Sarah estaba convencida de que en los archivos del sultán de Constantinopla había material cartográfico más fiable y actual, pero no tenía ni tiempo ni las relaciones necesarias para conseguirlo. Para bien o para mal, tendría que correr el riesgo aunque se moviera por un terreno desconocido. Por eso era tan importante conseguir un guía local que conociera la región y sus peculiaridades. Sarah había escrito una nota que quería mandar por telégrafo desde Budapest a Salónica para que, cuando llegaran, ya tuvieran a punto un guía, porteadores, caballos y mulas.
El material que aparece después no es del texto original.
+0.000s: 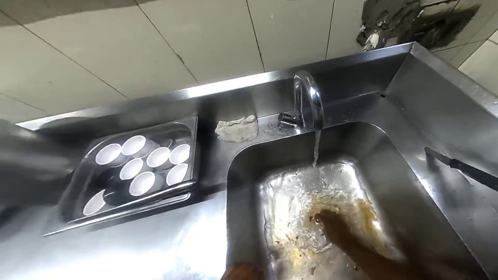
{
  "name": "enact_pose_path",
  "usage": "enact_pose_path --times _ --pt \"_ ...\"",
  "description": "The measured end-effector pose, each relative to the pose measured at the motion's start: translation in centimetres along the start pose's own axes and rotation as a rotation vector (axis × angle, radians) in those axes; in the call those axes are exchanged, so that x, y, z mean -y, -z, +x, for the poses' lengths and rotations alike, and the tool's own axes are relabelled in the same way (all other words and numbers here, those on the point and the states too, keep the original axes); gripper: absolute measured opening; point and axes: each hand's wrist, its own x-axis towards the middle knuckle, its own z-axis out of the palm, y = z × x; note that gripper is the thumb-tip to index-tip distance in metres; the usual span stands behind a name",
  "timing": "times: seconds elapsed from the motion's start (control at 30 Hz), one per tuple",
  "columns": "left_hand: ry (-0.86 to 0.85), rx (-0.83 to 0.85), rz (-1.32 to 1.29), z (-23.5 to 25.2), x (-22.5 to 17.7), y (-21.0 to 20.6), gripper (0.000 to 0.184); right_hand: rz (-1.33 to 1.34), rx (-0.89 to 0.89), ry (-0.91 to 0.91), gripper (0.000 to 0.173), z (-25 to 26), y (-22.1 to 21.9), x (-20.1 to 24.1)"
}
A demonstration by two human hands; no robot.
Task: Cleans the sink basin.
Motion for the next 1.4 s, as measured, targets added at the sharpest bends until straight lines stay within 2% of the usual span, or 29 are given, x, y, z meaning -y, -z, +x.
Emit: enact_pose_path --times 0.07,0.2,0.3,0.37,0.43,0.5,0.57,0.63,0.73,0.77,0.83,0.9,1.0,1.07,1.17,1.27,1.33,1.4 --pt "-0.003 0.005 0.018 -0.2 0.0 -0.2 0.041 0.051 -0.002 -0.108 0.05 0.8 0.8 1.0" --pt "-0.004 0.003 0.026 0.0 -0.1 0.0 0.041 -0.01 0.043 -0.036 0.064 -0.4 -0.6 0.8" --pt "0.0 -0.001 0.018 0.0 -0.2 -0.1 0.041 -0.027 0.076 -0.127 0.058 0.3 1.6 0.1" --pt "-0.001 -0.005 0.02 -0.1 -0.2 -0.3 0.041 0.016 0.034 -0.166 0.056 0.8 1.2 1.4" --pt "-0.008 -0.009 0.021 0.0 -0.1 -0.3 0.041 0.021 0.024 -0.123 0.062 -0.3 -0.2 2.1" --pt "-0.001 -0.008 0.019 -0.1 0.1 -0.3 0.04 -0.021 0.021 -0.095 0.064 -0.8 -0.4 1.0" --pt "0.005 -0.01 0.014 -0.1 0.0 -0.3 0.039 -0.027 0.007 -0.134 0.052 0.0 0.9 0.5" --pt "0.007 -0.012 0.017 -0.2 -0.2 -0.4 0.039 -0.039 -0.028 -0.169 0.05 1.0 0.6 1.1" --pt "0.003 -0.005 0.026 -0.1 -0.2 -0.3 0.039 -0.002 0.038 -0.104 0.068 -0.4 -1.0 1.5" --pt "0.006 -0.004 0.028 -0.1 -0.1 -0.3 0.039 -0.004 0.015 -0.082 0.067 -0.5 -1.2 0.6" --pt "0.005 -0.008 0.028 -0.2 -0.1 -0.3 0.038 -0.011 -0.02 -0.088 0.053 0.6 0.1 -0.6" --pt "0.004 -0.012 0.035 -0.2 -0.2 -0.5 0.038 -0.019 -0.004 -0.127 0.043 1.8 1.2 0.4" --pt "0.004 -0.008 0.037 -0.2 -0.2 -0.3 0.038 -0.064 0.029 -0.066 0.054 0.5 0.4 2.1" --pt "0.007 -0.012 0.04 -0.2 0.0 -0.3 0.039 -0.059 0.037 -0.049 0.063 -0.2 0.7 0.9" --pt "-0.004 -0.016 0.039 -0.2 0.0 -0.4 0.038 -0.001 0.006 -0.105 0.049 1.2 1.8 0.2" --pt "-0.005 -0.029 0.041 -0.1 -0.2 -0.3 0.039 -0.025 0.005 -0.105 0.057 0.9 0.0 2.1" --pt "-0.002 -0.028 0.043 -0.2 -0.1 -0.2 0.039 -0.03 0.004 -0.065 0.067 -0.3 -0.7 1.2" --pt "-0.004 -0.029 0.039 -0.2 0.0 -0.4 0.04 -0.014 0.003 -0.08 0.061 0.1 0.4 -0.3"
Podía decirse, en la medida de lo posible, que todo estaba preparado. Como cada noche, Sarah se dispuso a ir a ver a Kamal antes de acostarse: probablemente aquella era su última oportunidad de dormir largamente antes de dejar el tren en Budapest.

Se levantó del borde de la cama y dejó a un lado el diario. Salió por la estrecha puerta al pasillo, escasamente iluminado y colmado por el traqueteo regular de las ruedas que giraban sobre las vías. El pasillo estaba vacío. Los otros miembros del grupo debían de haberse acostado hacía rato, considerando que les esperaban días seguramente agotadores.